The call shapes line up: prepare inputs, invoke a thin API, and let the runtime do the heavy work.
In OpenRath
from rath.flow.tool import flow_tool_files_list
from rath.session import Session
a = Session.from_user_message(
"Please impl a full-stack todo app with auth, DB, React frontend."
)
a = a.to("local", spec="./")
tool_result = flow_tool_files_list(a, path="./")
In PyTorch
import torch
import torch.nn.functional as F
logits = torch.tensor(
[
[2.0, 1.0, 0.1, -1.0, 0.3],
[0.2, 3.1, 0.5, 0.1, -0.4],
[1.2, 0.7, 2.5, 0.3, 0.1],
]
)
target = torch.tensor([0, 1, 2])
loss = F.cross_entropy(logits, target)
- Agent state / parameters
Module parameters in PyTorch register on the module dict and optimizers collect tensors by name. AgentParam in OpenRath binds two pieces into one: agent-side session chunks seeded from the agent prompt (a stable prefix before each completion) and a Provider with model name and sampling-style request fields.
In OpenRath
from rath import flow
from rath.session import Session
agent = flow.AgentParam(
agent_session=Session.from_agent_prompt("You are a helpful assistant."),
provider=flow.Provider(model="glm-5.1"),
)
In PyTorch
import torch
from torch import nn
weight = nn.Parameter(torch.randn(1024, 4096))
- Workflow / module
Workflow code stays modular and composable, much like PyTorch Module. With sessions and chunks maintained by the framework, implementers mainly structure workflow composition and business logic.
In OpenRath
from rath import flow
from rath.flow.tool import FlowToolCall
from rath.session import Session, run_session_loop
class Agent(flow.Workflow):
def __init__(
self,
system_prompt: str,
provider: flow.Provider,
tools: list[FlowToolCall] | None = None,
) -> None:
super().__init__()
self.tools = list(tools or [])
self.agent = flow.AgentParam(
agent_session=Session.from_agent_prompt(system_prompt),
provider=provider,
)
def forward(self, session: Session) -> Session:
return run_session_loop(
user_session=session,
agent_session=self.agent.agent_session,
agent_provider=self.agent.provider,
tools=self.tools,
)
agent_model = Agent(
system_prompt="You are a helpful assistant.",
provider=flow.Provider(model="glm-5.1"),
)
user_session = Session.from_user_message(
"List all files in the current directory. Summarize what you found."
)
user_session = user_session.to("local", spec="./")

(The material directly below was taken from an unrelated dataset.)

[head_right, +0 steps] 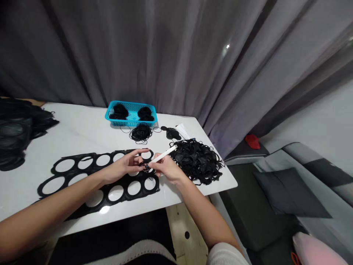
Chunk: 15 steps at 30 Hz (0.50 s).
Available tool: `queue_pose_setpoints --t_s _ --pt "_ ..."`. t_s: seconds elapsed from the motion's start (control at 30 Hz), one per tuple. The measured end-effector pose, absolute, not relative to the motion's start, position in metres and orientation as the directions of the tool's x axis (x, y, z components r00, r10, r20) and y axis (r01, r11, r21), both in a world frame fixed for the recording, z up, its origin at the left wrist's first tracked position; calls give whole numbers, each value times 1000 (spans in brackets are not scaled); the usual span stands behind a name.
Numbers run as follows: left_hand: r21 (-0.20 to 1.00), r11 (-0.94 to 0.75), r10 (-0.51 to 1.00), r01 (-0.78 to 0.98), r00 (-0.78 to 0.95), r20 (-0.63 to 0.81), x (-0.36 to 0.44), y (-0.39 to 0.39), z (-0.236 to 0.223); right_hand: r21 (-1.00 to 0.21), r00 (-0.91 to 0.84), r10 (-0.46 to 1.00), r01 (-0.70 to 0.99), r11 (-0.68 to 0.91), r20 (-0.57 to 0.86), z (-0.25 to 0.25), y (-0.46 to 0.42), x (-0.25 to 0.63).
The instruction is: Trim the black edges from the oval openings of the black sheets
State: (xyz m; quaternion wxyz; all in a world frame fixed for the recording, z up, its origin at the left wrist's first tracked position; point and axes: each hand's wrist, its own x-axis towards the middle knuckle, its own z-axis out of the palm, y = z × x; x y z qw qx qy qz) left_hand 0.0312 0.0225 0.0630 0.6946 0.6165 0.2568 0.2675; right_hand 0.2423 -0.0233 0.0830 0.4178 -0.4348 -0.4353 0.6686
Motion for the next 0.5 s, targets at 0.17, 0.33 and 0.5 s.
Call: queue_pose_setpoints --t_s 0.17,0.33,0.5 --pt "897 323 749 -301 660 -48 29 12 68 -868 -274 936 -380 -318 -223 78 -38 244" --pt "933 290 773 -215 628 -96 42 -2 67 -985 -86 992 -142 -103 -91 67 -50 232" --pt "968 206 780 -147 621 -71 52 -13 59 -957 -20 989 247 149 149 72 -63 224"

out_session = agent_model(user_session)
In PyTorch
import torch
import torch.nn as nn
class Linear(nn.Module):
def __init__(self, in_features: int, out_features: int) -> None:
super().__init__()
self.weight = nn.Parameter(torch.randn(out_features, in_features))
self.bias = nn.Parameter(torch.zeros(out_features))
def forward(self, x: torch.Tensor) -> torch.Tensor:
return x @ self.weight.T + self.bias
model = Linear(4, 2)
x = torch.randn(3, 4)
y = model(x)
License
OpenRath uses a BSD-style license; see LICENSE at the repository root.